Freefall for an instant, then the shock of the chute opening. It wasn’t as bad as the slip stream from a C-5 or C-130 side doors, but it still hurt. Look up, see that the chute was filled properly, glance at the other team members, four plus me, then watch the horizon. Don’t look down. Screw that, I lifted my weapon in its sling on my chest and scanned for any figures on the football field of Berkley High School, but nothing.
I landed, as always, like a sack of potatoes, my cargo bag hitting a second before me. Unsnapping my harness, I let the chute blow away across the field in the light winds, and scanned for targets. Again, nothing.
The plan was to patrol down Mulholland Drive, investigating each mansion and house as we went. The area had been pretty well evacuated, so it was felt that the risk from the undead
was negligible[HJ7]. Easy for them to say from the depths of their nice cozy ship.

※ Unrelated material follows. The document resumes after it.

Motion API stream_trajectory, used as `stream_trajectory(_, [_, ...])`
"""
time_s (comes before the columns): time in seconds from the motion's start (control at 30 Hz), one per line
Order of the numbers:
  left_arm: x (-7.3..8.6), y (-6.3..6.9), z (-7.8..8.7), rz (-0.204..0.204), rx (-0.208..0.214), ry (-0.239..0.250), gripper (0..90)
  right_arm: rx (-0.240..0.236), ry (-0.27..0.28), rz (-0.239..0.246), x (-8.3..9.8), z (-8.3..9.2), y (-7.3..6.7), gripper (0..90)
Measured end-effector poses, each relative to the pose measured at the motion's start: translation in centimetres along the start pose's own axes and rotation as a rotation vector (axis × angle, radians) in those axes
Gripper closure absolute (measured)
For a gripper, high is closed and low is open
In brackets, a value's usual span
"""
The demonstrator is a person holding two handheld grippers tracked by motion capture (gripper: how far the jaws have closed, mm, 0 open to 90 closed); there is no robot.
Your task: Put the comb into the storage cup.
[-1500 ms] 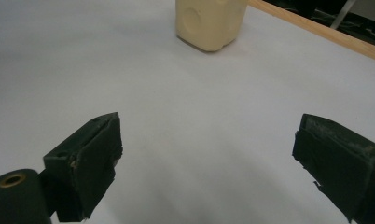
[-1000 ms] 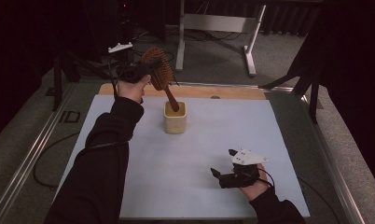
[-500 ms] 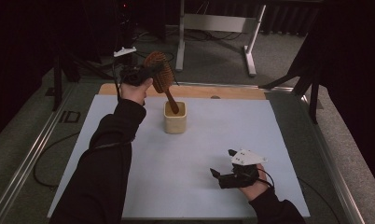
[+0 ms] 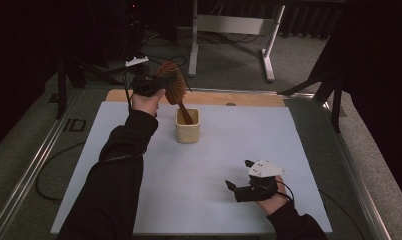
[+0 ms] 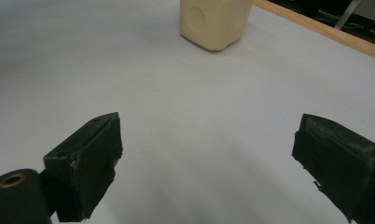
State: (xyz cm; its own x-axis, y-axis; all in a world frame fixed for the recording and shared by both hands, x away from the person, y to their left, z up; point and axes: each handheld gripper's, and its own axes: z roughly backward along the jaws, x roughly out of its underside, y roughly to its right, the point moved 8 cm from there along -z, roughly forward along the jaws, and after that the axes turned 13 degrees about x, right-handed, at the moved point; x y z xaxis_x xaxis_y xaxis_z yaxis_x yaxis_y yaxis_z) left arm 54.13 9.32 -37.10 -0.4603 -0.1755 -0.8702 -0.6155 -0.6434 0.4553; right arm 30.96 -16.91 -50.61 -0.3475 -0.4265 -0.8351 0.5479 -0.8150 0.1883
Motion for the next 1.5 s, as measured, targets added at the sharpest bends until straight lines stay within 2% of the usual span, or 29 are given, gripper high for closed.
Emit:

In the gear bag strapped onto my rucksack was over a thousand rounds of 5.56, and it was heavy as shit, over forty pounds. With that and food and water for three days, I was carrying almost a hundred. The suppressor on the end of my M-4 made the barrel heavier, and we had spent hours at the range learning to compensate, firing thousands of rounds, till it was reflex to lift, aim center face, and fire.
It was dawn, and we had a full day of movement ahead of us. Thankfully downhill, but if we encountered civilians, it might start to get a bit hectic. I was sure that any we met would want to go with us, but they would have to make their own way to the football field for evac.
The reasoning behind the thought that there might be survivors here was pretty much common sense. They had money, and access to security. There had been reports of Private Military Contractors arriving in the moneyed areas before everything fell apart. That was another threat; if they’ve been out of contact for three months, well, I expected to get fired on.
“Clear!” sounded from each team member over my headset, and I answered back. We advanced slowly past the school, seeing nothing, moving slowly under the weight of our packs. First thing to do was to find a secure patrol base, and fort up, and then we would move out from there.
The school bus building afforded us good fields of fire, and was big enough that we could move from one end to the other to get away from a horde. There was also an upper office that we could cut off access to, and we did, using torches and sledgehammers to destroy the metal stairway.
The five of us had wargamed this out through endless hours of bullshit sessions. How best to hide, to sneak and peek, without getting swarmed? Stealth, of course, but also diversion. That was the key, we decided. When it came down to it, the undead were really just animals. They showed some intelligence, and they were fast and relentless, but what had brought humanity out of the caves was using our brains.